• _Exercise instructions_: Skip the pictures and write out, word for word, the lines below from the one with "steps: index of" through the one with "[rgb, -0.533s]", inclusive.
________________________________________
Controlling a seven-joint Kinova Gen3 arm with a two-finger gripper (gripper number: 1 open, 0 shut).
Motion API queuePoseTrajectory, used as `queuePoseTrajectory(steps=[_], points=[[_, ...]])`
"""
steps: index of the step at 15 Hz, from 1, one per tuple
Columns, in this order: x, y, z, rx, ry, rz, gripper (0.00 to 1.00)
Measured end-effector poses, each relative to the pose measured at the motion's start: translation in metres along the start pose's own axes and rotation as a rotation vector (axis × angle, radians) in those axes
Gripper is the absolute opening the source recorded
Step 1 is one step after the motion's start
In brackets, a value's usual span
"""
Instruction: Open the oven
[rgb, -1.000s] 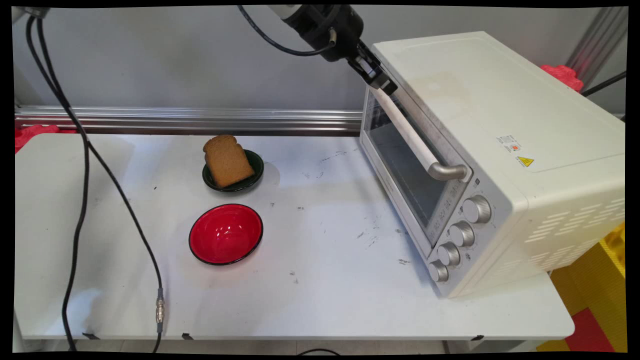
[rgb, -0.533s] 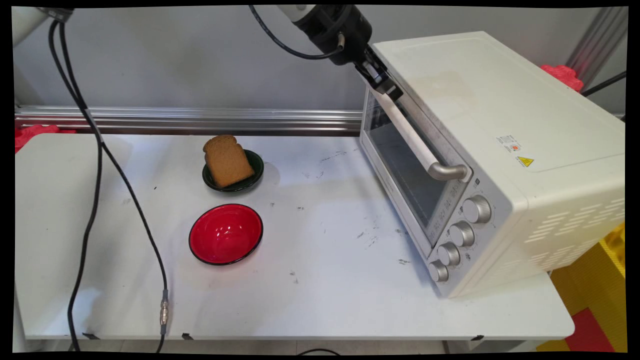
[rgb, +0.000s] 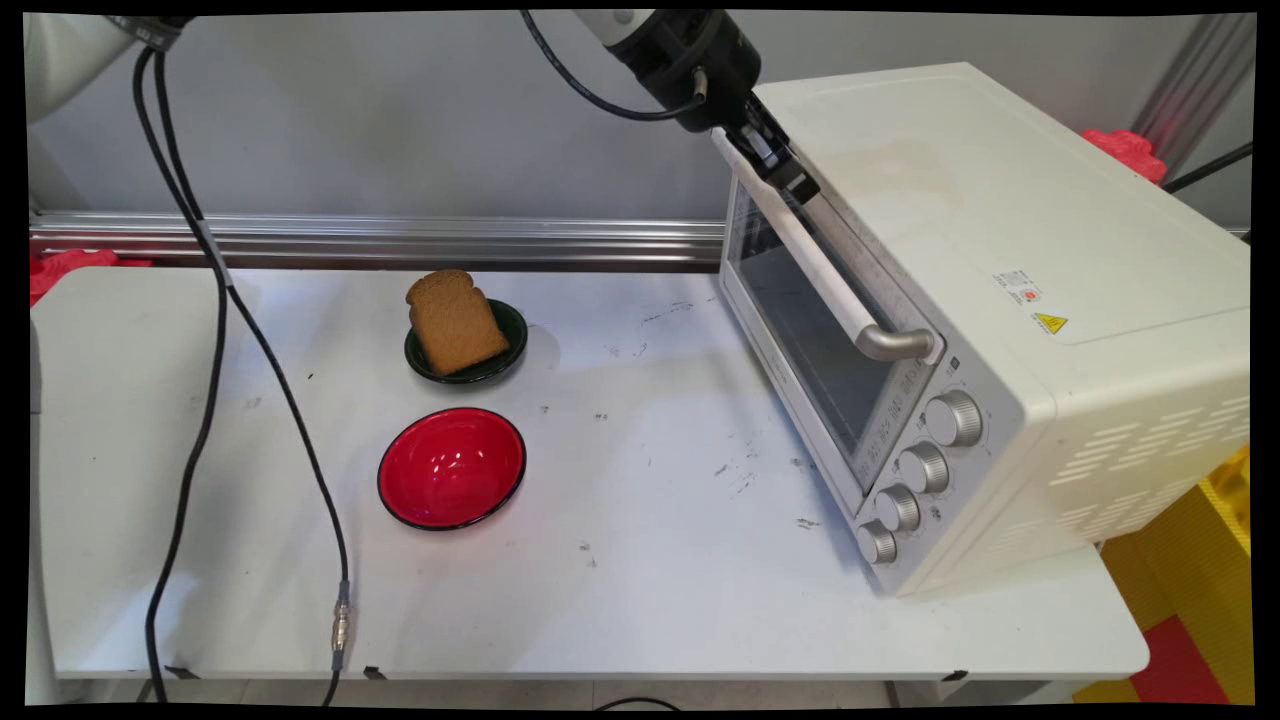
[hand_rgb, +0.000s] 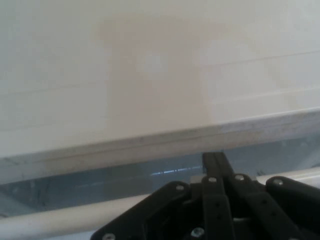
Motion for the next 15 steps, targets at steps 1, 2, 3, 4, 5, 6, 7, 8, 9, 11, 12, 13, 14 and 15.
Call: queuePoseTrajectory(steps=[1, 2, 3, 4, 5, 6, 7, 8, 9, 11, 12, 13, 14, 15], points=[[0.000, -0.001, 0.001, 0.000, -0.001, -0.002, 0.00], [0.000, -0.002, 0.002, 0.000, -0.001, -0.004, 0.00], [0.000, -0.003, 0.003, -0.001, -0.002, -0.007, 0.00], [-0.001, -0.003, 0.004, -0.001, -0.004, -0.010, 0.00], [-0.001, -0.004, 0.005, -0.002, -0.006, -0.014, 0.00], [-0.002, -0.004, 0.006, -0.003, -0.006, -0.016, 0.00], [-0.003, -0.005, 0.007, -0.003, -0.008, -0.019, 0.00], [-0.003, -0.005, 0.008, -0.004, -0.008, -0.021, 0.00], [-0.004, -0.005, 0.009, -0.005, -0.008, -0.024, 0.00], [-0.007, -0.005, 0.013, -0.006, -0.006, -0.036, 0.00], [-0.007, -0.005, 0.014, -0.007, -0.005, -0.039, 0.00], [-0.008, -0.005, 0.016, -0.007, -0.003, -0.044, 0.00], [-0.010, -0.005, 0.018, -0.007, -0.002, -0.049, 0.00], [-0.011, -0.004, 0.020, -0.007, -0.001, -0.052, 0.00]])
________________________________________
• _Response for this exercise_:
steps: index of the step at 15 Hz, from 1, one per tuple
Columns, in this order: x, y, z, rx, ry, rz, gripper (0.00 to 1.00)
Measured end-effector poses, each relative to the pose measured at the motion's start: translation in metres along the start pose's own axes and rotation as a rotation vector (axis × angle, radians) in those axes
Gripper is the absolute opening the source recorded
Step 1 is one step after the motion's start
In brackets, a value's usual span
"""
Instruction: Open the oven
[rgb, -1.000s] 
[rgb, -0.533s] 

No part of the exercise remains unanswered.